Return exactly the run of lines that begins at the line containing "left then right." and ends at the last line of the material below; pictures stay out.
********
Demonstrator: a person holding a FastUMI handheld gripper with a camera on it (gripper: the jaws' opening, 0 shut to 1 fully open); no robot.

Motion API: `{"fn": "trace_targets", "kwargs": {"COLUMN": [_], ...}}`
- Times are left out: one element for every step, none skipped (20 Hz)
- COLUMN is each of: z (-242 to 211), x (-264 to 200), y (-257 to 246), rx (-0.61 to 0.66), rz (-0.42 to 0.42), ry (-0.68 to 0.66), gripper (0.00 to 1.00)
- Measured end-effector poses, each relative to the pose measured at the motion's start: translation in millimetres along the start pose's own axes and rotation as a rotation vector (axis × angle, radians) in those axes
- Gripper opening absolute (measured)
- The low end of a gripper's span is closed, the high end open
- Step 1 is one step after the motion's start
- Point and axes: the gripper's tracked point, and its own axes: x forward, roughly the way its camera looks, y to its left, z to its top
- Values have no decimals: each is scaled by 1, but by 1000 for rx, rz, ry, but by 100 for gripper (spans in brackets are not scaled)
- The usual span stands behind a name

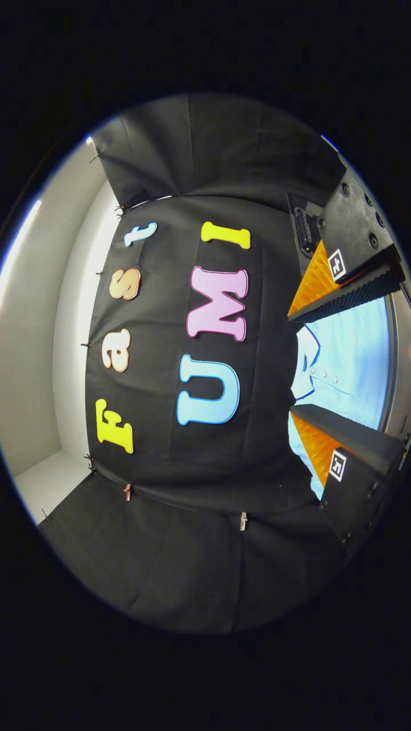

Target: Put the clothes into the washing machine and then close the washing machine lid.

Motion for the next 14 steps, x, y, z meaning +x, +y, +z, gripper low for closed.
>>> {"fn": "trace_targets", "kwargs": {"z": [-1,-5,-8,-10,-13,-15,-20,-26,-36,-46,-57,-63,-71,-80], "x": [3,8,12,17,22,28,34,42,48,53,58,63,69,76], "y": [0,2,2,2,3,6,8,13,18,19,18,15,15,13], "rx": [0,-4,-7,-7,-8,-10,-11,-5,-5,-3,7,24,43,53], "rz": [0,2,3,3,4,9,14,28,44,48,42,31,23,12], "ry": [8,23,38,54,70,89,114,148,197,251,313,358,410,455], "gripper": [91,91,91,91,91,91,91,91,91,91,91,91,91,91]}}
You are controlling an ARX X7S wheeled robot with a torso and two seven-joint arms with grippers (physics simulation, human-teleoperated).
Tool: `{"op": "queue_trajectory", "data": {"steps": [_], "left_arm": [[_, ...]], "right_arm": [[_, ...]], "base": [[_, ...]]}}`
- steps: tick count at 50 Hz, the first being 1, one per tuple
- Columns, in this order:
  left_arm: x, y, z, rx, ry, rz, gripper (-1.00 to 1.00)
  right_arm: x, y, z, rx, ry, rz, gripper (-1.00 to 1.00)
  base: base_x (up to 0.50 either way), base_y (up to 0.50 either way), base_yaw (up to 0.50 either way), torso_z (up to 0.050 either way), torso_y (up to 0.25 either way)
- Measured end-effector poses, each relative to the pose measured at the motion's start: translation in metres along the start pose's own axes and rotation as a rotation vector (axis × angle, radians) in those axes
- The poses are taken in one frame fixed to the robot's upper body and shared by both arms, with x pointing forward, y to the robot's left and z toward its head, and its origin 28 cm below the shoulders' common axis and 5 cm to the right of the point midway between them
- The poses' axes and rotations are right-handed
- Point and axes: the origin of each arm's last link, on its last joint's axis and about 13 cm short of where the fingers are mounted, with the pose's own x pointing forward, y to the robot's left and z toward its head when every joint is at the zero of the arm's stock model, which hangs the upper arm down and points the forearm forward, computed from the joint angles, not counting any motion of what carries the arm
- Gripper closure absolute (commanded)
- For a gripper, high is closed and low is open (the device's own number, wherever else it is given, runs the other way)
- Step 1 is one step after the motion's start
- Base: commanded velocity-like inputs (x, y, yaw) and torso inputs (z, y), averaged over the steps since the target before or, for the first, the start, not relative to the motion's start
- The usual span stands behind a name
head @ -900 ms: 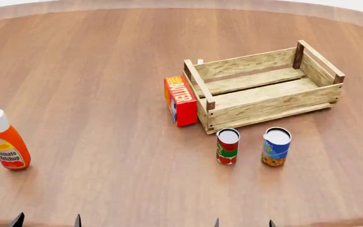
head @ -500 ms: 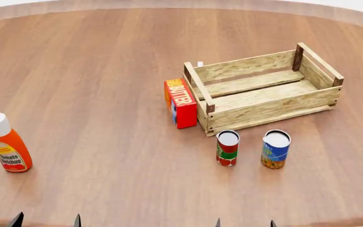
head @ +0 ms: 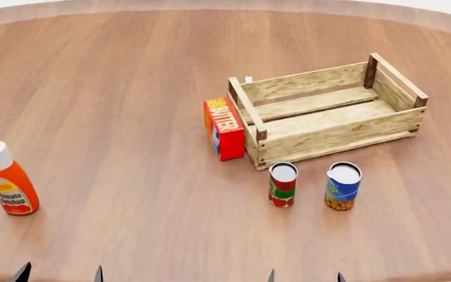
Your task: Pick up the tomato sauce, and put it in the wooden tray.
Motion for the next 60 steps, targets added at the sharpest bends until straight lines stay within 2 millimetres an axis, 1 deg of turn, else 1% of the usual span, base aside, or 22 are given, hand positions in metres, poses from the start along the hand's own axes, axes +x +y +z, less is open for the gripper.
{"op": "queue_trajectory", "data": {"steps": [56,60], "left_arm": [[0.0021,-0.0003,0.0002,0.004,0.006,0.006,-1.0],[0.0026,-0.0004,0.0008,0.005,0.004,0.007,-1.0]], "right_arm": [[-0.0061,0.0033,0.0019,-0.028,-0.005,0.022,-1.0],[-0.0062,0.0035,0.0025,-0.028,-0.015,0.023,-1.0]], "base": [[0.5,0.0,0.0,0.0,0.0],[0.0,0.0,0.0,0.0,0.0]]}}
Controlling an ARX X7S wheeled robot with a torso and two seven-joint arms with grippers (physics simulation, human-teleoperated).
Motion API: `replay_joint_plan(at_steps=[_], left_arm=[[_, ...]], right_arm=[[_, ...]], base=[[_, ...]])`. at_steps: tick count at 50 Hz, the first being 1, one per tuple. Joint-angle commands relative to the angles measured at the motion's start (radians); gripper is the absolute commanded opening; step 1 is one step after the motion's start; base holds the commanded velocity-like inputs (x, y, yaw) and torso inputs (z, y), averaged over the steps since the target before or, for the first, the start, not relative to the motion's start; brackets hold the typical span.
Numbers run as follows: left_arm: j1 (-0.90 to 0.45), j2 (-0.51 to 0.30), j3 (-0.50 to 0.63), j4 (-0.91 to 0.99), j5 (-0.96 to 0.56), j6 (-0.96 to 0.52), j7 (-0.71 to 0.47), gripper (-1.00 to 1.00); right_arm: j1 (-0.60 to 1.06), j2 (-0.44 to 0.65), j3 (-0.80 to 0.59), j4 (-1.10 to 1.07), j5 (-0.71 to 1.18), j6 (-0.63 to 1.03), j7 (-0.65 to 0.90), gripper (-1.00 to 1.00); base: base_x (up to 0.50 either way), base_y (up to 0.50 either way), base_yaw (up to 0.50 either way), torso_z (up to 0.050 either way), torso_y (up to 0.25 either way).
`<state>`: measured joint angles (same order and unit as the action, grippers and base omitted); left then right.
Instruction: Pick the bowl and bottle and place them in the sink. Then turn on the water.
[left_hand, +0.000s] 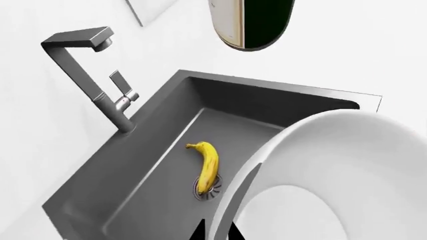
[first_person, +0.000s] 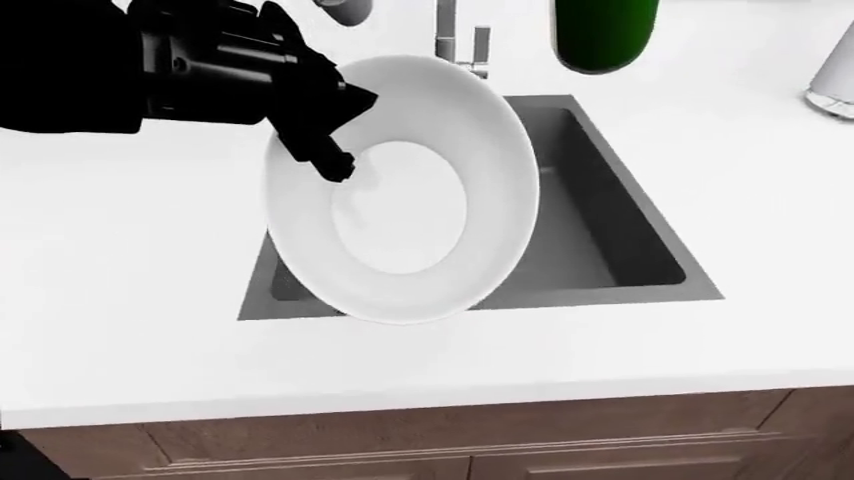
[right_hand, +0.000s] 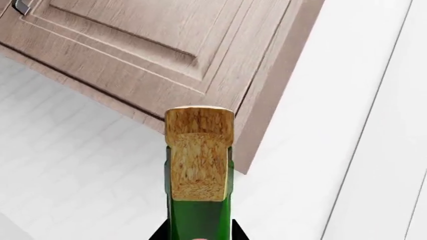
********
== SOLUTION TO THIS PROBLEM ==
`<state>`: measured joint angles (same order and unit as the action, grippers and base omitted); left then right.
Instruction: Pick the bowl and bottle and place them in the sink. Then turn on the water.
[left_hand, +0.000s] 
[first_person, +0.000s] 
[right_hand, +0.000s] 

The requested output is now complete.